▶ Assignment: Set down word for word the lines that begin the entries and run through the line containing "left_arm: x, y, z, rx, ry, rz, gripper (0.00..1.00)". Give nothing further.

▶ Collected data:
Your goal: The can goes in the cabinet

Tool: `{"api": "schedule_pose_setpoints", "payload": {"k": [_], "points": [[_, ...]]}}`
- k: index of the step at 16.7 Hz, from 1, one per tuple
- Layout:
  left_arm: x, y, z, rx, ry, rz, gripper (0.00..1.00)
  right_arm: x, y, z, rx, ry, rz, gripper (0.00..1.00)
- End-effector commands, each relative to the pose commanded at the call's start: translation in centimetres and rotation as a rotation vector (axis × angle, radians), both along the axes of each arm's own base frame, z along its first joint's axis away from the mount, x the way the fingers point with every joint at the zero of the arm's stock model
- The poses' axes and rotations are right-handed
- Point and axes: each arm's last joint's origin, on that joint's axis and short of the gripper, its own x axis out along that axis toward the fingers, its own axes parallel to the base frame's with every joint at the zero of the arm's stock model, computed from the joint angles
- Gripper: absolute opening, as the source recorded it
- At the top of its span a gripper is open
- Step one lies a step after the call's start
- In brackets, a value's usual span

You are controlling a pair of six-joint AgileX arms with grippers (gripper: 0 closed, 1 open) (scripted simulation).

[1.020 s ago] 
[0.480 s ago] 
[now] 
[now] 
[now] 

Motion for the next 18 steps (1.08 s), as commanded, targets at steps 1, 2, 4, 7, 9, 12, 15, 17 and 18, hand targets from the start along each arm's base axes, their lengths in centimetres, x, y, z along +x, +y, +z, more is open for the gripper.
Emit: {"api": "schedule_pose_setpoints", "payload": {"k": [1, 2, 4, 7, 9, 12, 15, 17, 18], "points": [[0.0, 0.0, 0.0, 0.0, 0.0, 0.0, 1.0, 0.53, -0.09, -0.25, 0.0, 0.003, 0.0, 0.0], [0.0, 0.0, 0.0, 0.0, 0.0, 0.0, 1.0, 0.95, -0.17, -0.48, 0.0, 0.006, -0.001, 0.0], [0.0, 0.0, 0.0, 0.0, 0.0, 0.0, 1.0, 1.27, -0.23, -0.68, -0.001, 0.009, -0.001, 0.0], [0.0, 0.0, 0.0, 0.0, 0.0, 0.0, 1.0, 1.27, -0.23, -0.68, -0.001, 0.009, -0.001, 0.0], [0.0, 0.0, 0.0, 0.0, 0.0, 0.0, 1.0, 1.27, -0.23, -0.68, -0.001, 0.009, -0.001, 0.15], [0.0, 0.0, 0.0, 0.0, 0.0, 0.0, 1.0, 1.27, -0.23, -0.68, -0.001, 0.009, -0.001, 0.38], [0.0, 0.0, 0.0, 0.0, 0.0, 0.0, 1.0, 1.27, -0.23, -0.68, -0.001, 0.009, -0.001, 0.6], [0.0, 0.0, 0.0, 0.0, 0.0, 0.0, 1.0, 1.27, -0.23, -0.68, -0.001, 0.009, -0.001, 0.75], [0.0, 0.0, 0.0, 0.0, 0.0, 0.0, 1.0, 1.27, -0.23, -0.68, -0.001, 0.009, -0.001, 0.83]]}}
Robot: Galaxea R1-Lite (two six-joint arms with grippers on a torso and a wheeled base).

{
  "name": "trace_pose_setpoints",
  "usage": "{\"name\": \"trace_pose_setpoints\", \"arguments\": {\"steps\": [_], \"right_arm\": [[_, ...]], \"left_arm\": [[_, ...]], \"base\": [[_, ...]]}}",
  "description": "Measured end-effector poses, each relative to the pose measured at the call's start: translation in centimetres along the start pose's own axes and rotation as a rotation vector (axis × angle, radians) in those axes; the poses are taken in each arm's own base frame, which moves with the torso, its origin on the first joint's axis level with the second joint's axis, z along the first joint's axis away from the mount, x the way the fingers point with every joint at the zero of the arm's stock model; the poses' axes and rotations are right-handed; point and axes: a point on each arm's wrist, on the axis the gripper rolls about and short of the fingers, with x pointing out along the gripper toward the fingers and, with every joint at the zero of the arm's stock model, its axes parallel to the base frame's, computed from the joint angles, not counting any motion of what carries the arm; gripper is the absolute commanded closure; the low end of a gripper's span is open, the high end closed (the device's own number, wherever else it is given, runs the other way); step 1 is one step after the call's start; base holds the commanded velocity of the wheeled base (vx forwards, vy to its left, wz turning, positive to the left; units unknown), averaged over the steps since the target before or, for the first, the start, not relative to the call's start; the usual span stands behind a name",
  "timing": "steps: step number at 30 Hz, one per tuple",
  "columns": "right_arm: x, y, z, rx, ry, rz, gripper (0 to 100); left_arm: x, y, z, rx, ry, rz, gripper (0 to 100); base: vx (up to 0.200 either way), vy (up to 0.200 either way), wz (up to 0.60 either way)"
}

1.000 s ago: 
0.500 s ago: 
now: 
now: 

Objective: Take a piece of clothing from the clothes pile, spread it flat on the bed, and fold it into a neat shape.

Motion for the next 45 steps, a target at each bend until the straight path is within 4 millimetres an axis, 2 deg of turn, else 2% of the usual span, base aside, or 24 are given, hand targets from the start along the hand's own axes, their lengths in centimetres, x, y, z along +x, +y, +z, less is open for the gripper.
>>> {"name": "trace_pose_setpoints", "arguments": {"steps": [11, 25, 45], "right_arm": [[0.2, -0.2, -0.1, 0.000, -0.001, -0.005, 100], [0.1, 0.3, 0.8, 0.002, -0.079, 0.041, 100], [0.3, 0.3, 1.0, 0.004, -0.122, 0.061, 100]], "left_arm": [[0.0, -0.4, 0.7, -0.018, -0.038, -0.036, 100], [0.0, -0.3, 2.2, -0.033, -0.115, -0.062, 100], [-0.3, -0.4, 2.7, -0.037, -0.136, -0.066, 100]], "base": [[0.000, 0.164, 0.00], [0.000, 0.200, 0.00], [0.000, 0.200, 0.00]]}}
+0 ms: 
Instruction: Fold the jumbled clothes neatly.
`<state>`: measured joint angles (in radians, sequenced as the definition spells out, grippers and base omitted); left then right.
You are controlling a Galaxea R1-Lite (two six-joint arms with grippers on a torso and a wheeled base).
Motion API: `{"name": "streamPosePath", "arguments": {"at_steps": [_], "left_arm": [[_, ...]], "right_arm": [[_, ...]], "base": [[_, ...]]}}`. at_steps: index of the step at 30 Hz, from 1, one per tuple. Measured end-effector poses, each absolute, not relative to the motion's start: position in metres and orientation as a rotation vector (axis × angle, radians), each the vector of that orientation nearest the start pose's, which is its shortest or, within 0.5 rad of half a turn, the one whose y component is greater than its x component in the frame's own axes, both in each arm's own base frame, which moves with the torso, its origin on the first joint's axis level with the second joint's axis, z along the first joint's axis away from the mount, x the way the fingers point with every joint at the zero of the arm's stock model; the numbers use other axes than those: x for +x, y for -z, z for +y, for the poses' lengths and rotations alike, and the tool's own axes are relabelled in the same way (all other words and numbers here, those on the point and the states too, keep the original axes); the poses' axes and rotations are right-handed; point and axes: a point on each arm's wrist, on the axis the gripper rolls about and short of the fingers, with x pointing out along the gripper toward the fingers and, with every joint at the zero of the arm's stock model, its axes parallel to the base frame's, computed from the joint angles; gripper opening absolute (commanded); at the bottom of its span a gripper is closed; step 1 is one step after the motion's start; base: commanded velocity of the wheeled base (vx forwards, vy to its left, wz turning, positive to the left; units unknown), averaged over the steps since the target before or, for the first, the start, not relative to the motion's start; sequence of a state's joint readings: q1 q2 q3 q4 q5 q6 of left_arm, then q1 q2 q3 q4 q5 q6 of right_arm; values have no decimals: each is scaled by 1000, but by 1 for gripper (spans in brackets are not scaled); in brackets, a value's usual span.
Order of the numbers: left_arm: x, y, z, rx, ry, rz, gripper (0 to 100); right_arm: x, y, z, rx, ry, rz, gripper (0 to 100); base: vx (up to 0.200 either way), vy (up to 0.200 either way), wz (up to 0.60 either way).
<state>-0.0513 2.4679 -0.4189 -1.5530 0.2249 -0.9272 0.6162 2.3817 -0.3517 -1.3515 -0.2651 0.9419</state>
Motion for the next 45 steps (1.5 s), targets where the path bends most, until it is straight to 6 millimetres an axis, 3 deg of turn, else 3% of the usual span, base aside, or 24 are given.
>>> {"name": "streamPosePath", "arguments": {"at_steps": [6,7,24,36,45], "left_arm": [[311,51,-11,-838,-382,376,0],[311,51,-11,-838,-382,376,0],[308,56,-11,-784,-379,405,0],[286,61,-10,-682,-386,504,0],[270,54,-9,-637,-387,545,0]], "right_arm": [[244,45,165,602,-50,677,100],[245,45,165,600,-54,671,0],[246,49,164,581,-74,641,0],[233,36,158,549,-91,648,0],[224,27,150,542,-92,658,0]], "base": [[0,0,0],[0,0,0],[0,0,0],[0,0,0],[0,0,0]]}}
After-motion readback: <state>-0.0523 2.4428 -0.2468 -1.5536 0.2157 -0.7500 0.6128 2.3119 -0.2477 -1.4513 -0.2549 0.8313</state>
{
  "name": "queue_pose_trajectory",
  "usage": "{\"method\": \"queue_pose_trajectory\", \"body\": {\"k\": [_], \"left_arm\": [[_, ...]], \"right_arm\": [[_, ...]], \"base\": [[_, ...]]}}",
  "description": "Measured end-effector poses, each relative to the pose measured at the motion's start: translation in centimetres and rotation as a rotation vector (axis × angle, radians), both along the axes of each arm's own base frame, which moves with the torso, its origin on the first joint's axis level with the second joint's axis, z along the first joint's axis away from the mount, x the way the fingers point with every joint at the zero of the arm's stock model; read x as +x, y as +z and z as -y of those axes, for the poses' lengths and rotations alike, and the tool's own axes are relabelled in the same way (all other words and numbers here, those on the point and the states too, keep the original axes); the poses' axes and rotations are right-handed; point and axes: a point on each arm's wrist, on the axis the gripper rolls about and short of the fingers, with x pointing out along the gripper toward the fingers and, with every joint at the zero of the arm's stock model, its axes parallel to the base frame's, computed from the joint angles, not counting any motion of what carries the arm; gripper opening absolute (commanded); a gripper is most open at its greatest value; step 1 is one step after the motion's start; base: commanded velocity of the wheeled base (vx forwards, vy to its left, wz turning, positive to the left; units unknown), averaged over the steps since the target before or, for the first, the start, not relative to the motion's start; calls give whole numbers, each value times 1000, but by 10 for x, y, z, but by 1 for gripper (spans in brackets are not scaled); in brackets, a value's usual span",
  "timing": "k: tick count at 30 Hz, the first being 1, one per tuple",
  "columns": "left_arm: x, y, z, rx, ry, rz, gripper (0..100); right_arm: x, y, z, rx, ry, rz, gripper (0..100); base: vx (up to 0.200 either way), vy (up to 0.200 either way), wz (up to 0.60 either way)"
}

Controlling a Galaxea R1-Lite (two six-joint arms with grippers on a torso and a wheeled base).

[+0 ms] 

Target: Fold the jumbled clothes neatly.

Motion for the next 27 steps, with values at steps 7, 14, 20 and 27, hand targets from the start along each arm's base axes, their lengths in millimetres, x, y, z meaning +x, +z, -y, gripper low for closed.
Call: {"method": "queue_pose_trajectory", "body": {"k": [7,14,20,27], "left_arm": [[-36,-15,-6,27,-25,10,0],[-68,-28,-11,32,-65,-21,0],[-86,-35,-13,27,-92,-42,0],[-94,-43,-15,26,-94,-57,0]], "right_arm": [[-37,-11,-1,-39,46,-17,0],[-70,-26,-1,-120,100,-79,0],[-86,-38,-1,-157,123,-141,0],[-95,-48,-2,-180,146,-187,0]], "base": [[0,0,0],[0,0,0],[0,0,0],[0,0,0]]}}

▶ Task answer:
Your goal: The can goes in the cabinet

Tool: `{"api": "schedule_pose_setpoints", "payload": {"k": [_], "points": [[_, ...]]}}`
- k: index of the step at 16.7 Hz, from 1, one per tuple
- Layout:
  left_arm: x, y, z, rx, ry, rz, gripper (0.00..1.00)

That is the complete answer.